▶ _WORK ITEM_
Starting with the line that contains "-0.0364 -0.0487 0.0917", copy out each line through the end of the entries below, exactly as written, and nothing else.

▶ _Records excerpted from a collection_
+ + + + +

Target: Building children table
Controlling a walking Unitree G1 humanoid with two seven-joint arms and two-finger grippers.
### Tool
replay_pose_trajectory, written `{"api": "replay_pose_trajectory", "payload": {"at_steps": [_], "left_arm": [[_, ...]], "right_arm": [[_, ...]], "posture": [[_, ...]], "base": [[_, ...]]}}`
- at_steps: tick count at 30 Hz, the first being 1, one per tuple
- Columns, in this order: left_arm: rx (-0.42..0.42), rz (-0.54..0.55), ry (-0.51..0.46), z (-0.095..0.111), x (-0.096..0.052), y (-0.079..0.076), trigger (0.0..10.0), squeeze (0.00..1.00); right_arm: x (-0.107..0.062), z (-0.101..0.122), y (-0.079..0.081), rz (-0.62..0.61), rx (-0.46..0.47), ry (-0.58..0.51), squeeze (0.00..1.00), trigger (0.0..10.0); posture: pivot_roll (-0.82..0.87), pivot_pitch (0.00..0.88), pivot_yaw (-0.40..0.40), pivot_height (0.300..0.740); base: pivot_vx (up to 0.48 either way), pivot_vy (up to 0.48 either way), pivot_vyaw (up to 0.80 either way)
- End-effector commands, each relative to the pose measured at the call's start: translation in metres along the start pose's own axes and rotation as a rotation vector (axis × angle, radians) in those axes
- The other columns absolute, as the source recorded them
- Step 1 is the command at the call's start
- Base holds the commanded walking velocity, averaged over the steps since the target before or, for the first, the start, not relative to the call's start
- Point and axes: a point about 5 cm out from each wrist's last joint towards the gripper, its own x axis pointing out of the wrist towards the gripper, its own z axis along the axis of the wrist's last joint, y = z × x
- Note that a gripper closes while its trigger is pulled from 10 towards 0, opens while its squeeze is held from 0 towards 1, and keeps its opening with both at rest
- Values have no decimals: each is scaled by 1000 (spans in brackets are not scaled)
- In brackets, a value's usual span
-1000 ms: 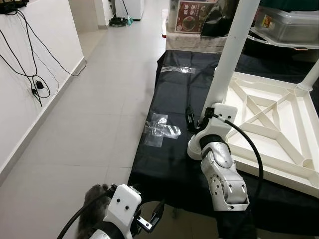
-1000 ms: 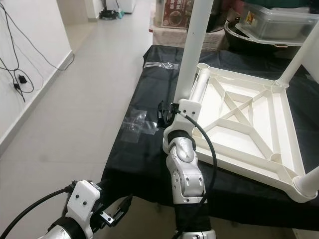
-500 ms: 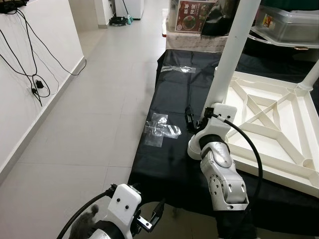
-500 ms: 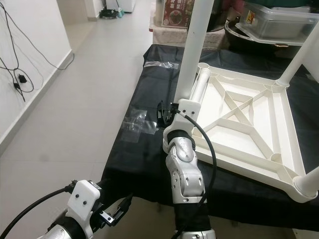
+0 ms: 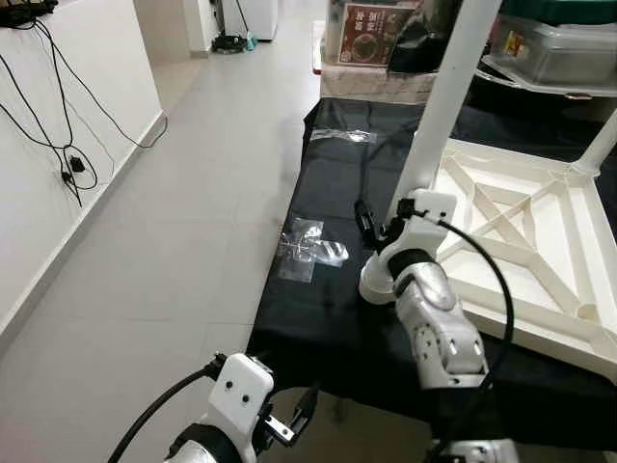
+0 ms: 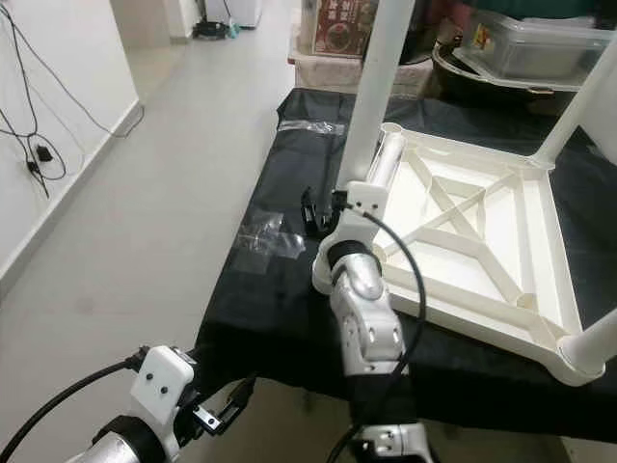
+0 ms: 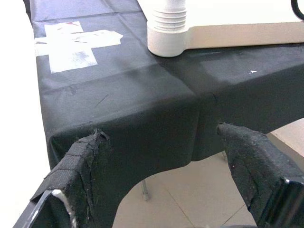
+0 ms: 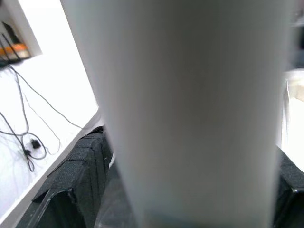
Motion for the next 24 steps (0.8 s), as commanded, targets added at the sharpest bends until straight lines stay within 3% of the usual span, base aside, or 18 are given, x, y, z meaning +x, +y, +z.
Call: {"api": "replay_pose_trajectory", "payload": {"at_steps": [1,7,14,18,21,24], "left_arm": [[-21,-2,12,-4,0,-1,10000,0],[-24,-4,13,-5,0,-2,10000,0],[-22,-7,15,-4,0,-2,10000,0],[-21,-7,15,-4,0,-1,10000,0],[-20,-5,14,-4,-1,-2,10000,0],[-20,-4,14,-4,-1,-2,10000,0]], "right_arm": [[2,3,0,42,28,-18,0,10000],[8,7,-16,144,21,-14,0,10000],[20,14,-32,420,23,46,0,10000],[23,16,-31,481,19,58,0,10000],[32,20,-23,744,40,136,0,10000],[33,21,-20,807,50,155,0,10000]], "posture": [[103,101,-58,740],[103,101,-58,740],[112,116,-52,740],[113,114,-53,740],[129,114,-62,740],[129,114,-62,740]], "base": [[0,0,0],[0,0,0],[0,0,0],[0,0,0],[0,0,0],[0,0,0]]}}
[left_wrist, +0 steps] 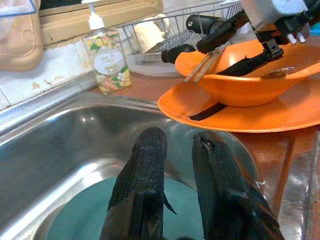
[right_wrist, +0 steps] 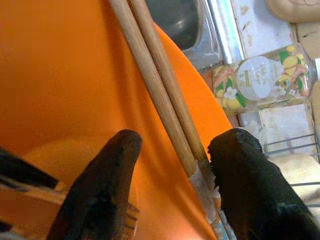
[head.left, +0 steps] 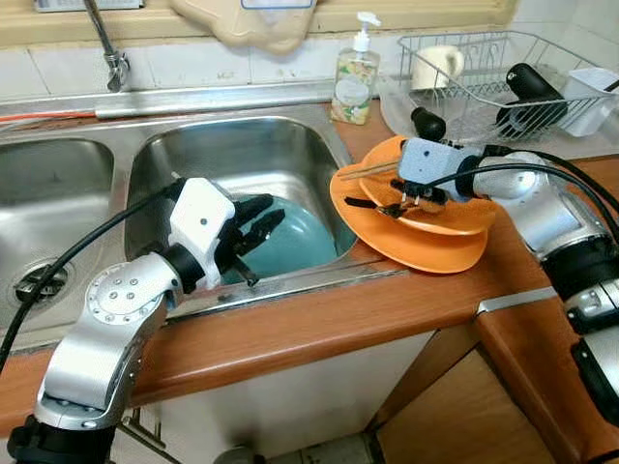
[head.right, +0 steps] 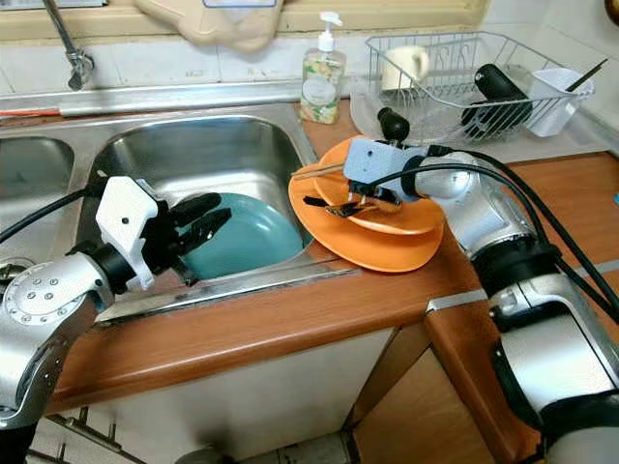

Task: Kitchen organization

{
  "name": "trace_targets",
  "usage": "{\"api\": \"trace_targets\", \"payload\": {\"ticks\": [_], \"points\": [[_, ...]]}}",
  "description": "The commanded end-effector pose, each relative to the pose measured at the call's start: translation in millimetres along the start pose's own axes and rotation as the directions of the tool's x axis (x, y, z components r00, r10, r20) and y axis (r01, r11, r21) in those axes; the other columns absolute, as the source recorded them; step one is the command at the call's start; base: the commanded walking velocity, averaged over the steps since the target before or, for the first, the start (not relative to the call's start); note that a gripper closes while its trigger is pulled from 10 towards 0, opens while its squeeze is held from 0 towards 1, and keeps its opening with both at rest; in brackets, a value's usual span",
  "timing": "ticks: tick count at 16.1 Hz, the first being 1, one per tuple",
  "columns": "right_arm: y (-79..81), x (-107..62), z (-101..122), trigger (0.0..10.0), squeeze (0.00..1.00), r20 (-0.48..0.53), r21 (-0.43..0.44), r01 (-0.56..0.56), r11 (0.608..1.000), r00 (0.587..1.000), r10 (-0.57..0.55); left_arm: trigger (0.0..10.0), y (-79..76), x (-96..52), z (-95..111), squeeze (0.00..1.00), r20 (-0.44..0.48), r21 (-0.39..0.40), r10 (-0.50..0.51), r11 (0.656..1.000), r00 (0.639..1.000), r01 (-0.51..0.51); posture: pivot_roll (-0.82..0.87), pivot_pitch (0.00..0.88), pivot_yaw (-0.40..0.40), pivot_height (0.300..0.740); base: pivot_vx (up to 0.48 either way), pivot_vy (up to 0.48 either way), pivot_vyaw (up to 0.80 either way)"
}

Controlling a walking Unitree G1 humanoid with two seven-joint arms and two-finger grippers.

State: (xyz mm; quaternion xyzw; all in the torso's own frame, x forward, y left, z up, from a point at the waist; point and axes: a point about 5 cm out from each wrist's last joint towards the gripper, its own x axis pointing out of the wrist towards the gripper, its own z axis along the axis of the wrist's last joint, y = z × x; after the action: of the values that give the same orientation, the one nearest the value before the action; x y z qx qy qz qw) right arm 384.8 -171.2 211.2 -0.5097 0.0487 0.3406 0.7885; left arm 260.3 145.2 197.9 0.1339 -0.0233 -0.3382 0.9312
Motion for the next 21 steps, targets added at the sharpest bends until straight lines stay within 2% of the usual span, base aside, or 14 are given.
{"api": "trace_targets", "payload": {"ticks": [1,12,21], "points": [[-5.2,1.1,2.9,0.0,0.00,0.003,-0.027,0.016,1.000,1.000,-0.016,10.0,-3.8,1.1,4.8,0.00,0.012,0.016,-0.020,1.000,1.000,0.020,-0.05,0.000,-0.020,0.740,0.000,0.000,0.00],[-4.5,9.5,1.9,0.0,0.00,0.014,-0.035,0.038,0.999,0.999,-0.038,10.0,-6.8,0.5,3.6,0.00,0.008,0.006,-0.032,0.999,0.999,0.032,-0.04,0.000,-0.021,0.740,0.000,0.000,0.00],[-10.5,6.3,5.4,0.0,0.00,0.062,-0.016,0.062,0.998,0.996,-0.061,10.0,-8.3,2.0,6.9,0.00,0.020,-0.006,-0.055,0.998,0.998,0.055,-0.05,0.000,-0.013,0.740,0.000,0.000,0.00]]}}
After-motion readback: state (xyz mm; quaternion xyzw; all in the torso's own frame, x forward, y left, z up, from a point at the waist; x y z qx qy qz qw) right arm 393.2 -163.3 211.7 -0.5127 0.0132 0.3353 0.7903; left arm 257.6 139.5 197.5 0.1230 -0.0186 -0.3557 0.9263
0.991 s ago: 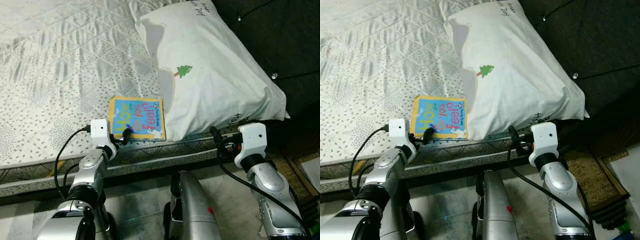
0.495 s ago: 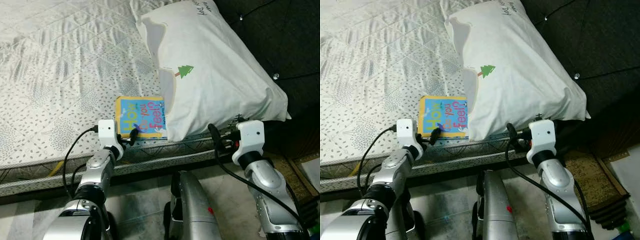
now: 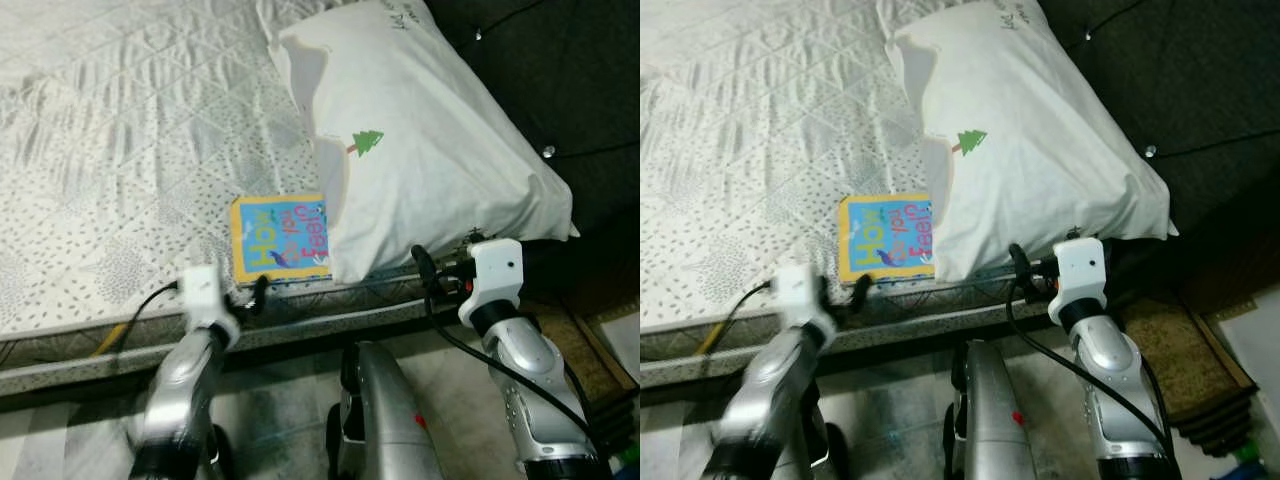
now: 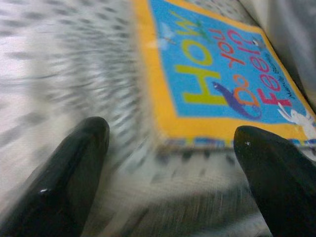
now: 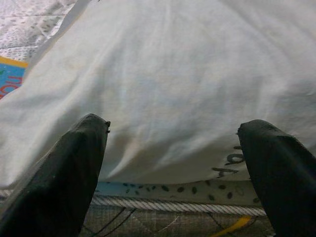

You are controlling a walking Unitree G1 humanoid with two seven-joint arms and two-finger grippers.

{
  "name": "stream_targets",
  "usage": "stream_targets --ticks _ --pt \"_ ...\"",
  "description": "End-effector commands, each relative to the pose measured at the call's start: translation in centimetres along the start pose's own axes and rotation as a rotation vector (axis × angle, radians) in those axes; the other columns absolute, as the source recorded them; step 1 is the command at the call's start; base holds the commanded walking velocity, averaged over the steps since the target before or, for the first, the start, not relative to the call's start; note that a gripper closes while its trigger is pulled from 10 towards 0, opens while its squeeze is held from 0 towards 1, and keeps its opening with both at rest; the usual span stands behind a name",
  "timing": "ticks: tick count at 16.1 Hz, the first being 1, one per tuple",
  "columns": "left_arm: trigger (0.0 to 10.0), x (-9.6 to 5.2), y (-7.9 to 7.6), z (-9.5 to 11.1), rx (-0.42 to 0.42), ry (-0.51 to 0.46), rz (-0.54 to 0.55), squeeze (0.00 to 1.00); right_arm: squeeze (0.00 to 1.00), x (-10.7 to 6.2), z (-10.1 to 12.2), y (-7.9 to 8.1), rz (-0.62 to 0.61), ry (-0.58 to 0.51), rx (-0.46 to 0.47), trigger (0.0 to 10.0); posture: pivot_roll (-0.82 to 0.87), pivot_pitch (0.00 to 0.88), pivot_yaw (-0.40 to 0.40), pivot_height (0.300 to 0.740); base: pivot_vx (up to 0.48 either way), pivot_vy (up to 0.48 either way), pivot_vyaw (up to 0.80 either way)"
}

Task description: Clean up the room

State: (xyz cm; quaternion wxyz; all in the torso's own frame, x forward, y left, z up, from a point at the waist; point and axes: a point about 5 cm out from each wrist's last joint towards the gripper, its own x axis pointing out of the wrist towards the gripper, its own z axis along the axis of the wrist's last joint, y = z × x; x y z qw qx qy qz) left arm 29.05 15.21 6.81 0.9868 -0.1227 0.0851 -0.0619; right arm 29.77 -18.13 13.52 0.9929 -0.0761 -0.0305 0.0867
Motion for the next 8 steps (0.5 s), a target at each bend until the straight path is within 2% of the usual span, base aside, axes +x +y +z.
stream_targets --ticks 1,3,5,8 --pt "10.0 -1.1 -0.3 -0.1 -0.012 0.017 0.007 0.00 0.00 -0.2 -0.7 -0.2 -0.008 0.023 -0.001 10.0 -0.14 0.248 -0.095 0.560 0.000 0.000 0.00" --pt "10.0 -3.4 -0.6 0.0 -0.017 0.019 0.023 0.00 0.00 0.2 -0.8 0.0 -0.006 0.018 0.005 10.0 -0.12 0.235 -0.090 0.560 0.000 0.000 0.00" --pt "10.0 -5.4 -1.0 1.3 0.000 -0.034 0.053 0.00 0.00 1.0 -0.6 0.5 -0.006 -0.003 0.028 10.0 -0.07 0.194 -0.077 0.560 0.000 0.000 0.00" --pt "10.0 -6.4 -1.6 4.5 0.019 -0.183 0.043 0.00 0.00 1.9 -0.2 1.6 0.002 -0.032 0.070 10.0 -0.03 0.149 -0.069 0.560 0.000 0.000 0.00"
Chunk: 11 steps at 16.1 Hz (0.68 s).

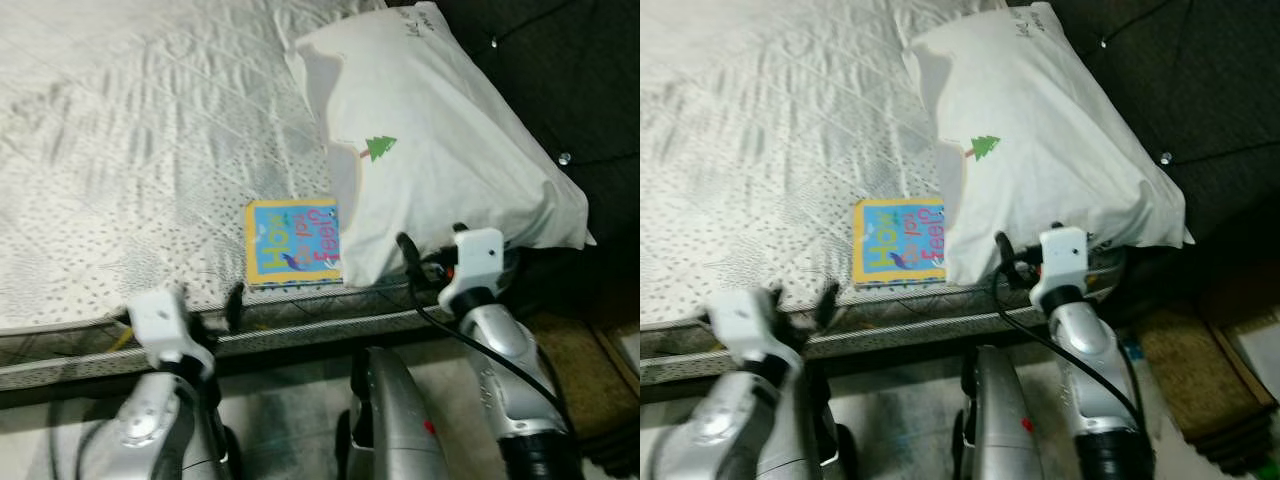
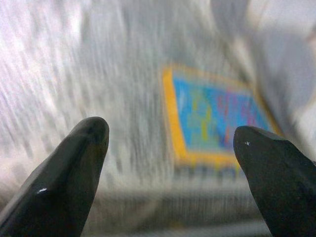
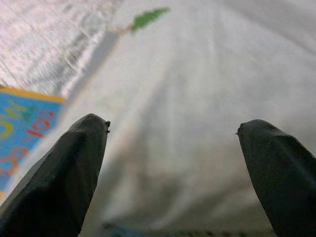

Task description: Clean up the room

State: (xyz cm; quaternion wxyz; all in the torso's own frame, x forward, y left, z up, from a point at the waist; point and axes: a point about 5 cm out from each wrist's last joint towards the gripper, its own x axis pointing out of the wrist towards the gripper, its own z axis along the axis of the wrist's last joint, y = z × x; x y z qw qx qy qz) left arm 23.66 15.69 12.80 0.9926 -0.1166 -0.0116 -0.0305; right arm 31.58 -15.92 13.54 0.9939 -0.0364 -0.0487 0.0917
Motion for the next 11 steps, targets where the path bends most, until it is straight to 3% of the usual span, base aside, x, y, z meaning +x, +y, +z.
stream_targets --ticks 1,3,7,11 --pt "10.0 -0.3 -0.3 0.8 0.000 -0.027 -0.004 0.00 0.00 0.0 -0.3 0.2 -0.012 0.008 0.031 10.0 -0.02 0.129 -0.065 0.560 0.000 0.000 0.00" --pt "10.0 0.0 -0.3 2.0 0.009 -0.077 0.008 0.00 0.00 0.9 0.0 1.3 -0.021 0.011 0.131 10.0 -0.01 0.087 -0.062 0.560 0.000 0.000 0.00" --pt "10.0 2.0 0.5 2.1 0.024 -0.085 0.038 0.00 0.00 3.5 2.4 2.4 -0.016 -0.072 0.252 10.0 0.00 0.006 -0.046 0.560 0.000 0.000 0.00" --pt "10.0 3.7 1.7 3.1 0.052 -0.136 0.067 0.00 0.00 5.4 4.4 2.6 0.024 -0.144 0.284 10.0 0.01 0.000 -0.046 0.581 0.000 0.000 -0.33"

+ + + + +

▶ _ANSWER BOX_
State: (xyz cm; quaternion wxyz; all in the torso's own frame, x forward, y left, z up, from a point at the waist; point and axes: a point about 5 cm out from each wrist's last joint towards the gripper, its own x axis pointing out of the wrist towards the gripper, its own z axis along the axis of the wrist's last joint, y = z × x; x y z qw qx qy qz) left arm 23.66 15.69 12.80 0.9926 -0.1166 -0.0116 -0.0305; right arm 31.58 -15.92 13.54 0.9939 -0.0364 -0.0487 0.0917
Motion for the next 11 steps, targets where the path bends most, until it is straight to 3% of the usual span, base aside, x, y, z meaning +x, +y, +z.
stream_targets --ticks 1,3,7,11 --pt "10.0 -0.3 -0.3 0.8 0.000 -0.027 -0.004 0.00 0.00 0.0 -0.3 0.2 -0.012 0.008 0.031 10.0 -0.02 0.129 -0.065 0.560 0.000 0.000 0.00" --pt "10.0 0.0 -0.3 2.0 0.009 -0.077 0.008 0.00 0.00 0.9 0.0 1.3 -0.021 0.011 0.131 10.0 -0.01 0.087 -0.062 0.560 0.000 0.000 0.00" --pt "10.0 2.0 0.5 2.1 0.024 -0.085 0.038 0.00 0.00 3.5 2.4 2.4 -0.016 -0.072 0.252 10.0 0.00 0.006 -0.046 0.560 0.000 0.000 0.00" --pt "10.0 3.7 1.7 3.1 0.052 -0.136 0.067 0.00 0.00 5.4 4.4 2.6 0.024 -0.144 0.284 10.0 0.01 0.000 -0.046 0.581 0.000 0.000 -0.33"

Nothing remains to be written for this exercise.